Вскоре он тяжело заболел. Смерть приближалась и в течение нескольких месяцев сторожила его. Умирал он нелегко. Сознание покидало его, порой возвращало назад к действительности, затем снова исчезало. В 1916 году в новогодних выпусках газет появилось сообщение. Мистер Генри Джеймс удостаивался ордена «За заслуги» — высшей английской награды для гражданских лиц.
Видимо, он находился в сознании, когда ему сообщили об этом. Он был удовлетворен. Он не часто приходил в сознание, хотя обратился к одному из друзей с посланием, уверяя его, что намерен жить. У него были галлюцинации: будто бы он плыл на корабле и будто бы он был Наполеоном. Несколько недель он боролся со смертью и умер в последний день февраля.

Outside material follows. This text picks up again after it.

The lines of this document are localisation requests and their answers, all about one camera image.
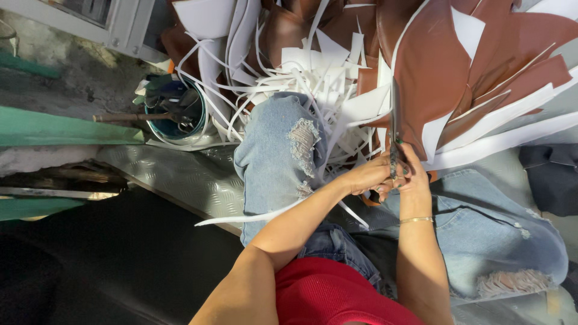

Церемония похорон состоялась в Старой церкви в Челси, а его останки были перевезены в Америку. Шестьдесят лет спустя доска с его именем была установлена в Уголке поэтов в Вестминстерском аббатстве, что в наше время равносильно чести быть похороненным там. Шестьдесят лет — время долгое. Это не являлось такой уж щедрой данью признательности, но это было все, что можно было сделать, и подобный жест имел свое значение.